- _Your goal_:
Please output exactly the part of the records below that opens with the line containing "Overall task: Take" and closes with the line containing "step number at", both lines included, and nothing else.

##### Entries provided #####

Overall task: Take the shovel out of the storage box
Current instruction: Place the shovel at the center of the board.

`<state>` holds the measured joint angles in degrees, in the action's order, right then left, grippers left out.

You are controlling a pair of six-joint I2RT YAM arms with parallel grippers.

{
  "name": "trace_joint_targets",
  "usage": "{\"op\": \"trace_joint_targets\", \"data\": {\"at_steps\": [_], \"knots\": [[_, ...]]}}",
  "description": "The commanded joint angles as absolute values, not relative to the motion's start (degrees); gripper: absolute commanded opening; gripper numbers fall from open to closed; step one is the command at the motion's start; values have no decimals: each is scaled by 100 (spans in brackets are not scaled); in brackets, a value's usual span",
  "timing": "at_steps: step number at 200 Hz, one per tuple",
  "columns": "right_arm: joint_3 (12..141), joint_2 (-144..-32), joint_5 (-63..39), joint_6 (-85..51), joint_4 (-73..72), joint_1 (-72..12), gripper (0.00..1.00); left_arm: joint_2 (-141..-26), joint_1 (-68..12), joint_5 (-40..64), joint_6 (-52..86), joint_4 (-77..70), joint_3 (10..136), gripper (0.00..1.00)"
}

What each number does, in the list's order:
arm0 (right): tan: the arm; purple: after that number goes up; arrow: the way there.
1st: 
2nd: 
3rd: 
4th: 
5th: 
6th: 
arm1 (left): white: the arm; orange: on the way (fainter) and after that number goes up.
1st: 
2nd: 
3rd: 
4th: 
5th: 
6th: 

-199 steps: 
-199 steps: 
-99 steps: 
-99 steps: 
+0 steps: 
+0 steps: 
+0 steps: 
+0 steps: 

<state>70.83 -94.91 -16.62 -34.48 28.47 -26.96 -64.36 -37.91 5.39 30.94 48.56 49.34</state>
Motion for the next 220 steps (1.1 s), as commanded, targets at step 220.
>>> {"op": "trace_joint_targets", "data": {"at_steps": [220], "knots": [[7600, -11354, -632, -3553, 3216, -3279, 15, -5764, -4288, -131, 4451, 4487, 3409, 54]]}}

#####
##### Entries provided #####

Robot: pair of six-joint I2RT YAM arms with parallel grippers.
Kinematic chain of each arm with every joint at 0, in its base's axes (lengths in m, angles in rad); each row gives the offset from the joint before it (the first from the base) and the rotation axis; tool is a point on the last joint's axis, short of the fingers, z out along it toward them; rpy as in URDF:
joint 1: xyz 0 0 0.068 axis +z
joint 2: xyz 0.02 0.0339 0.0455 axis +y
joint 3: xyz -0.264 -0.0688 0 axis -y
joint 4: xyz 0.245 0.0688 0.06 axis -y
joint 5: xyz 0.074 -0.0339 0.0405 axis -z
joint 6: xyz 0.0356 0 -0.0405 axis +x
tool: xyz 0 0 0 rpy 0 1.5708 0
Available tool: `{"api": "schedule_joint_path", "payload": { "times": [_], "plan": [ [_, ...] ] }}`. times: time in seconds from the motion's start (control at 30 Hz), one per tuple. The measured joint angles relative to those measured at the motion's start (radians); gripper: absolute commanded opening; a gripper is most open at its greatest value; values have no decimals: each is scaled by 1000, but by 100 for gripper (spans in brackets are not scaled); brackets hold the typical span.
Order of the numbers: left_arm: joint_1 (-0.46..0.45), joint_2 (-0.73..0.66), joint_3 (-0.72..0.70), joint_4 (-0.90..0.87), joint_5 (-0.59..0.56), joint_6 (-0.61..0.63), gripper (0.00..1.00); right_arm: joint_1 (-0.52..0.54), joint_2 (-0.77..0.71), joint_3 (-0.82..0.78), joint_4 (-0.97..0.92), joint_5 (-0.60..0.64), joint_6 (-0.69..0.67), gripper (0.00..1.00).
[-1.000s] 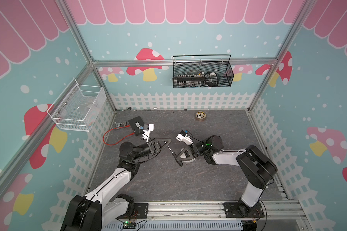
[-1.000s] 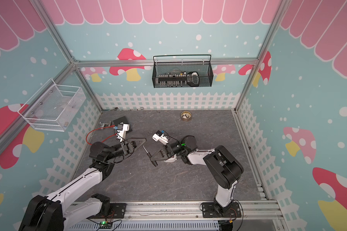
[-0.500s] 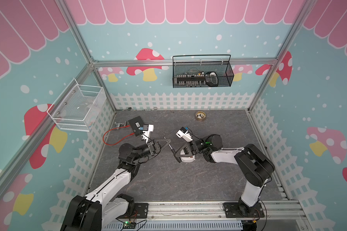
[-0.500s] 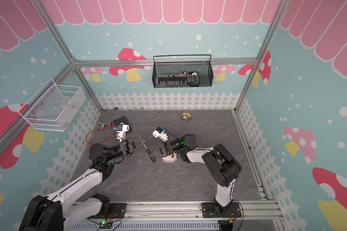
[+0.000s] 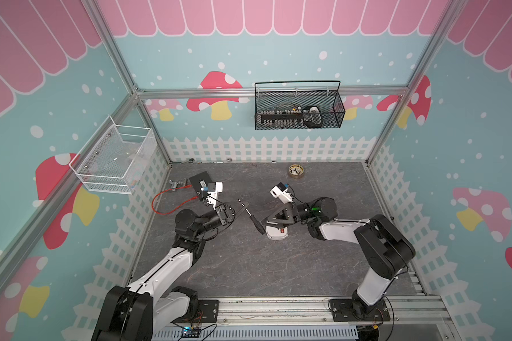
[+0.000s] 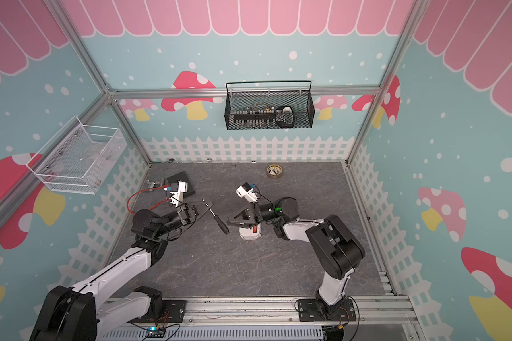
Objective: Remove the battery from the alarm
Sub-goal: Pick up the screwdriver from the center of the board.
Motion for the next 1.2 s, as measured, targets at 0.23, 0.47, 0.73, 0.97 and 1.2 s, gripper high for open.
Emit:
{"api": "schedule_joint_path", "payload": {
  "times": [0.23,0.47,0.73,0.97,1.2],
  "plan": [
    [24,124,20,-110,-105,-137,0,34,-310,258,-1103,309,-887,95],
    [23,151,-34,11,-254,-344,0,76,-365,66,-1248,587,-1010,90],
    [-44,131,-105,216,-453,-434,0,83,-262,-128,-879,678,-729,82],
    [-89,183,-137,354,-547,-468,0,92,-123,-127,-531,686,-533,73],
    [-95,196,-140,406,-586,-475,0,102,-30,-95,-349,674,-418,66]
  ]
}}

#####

- _Answer box_:
Overall task: Take the shovel out of the storage box
Current instruction: Place the shovel at the center of the board.

`<state>` holds the measured joint angles in degrees, in the action's order, right then left, grippers left out.

You are controlling a pair of six-joint I2RT YAM arms with parallel grippers.

{
  "name": "trace_joint_targets",
  "usage": "{\"op\": \"trace_joint_targets\", \"data\": {\"at_steps\": [_], \"knots\": [[_, ...]]}}",
  "description": "The commanded joint angles as absolute values, not relative to the motion's start (degrees); gripper: absolute commanded opening; gripper numbers fall from open to closed; step one is the command at the motion's start; values have no decimals: each is scaled by 100 (spans in brackets are not scaled); in brackets, a value's usual span",
  "timing": "at_steps: step number at 200 Hz, one per tuple",

The exercise requires nothing more than what has been given.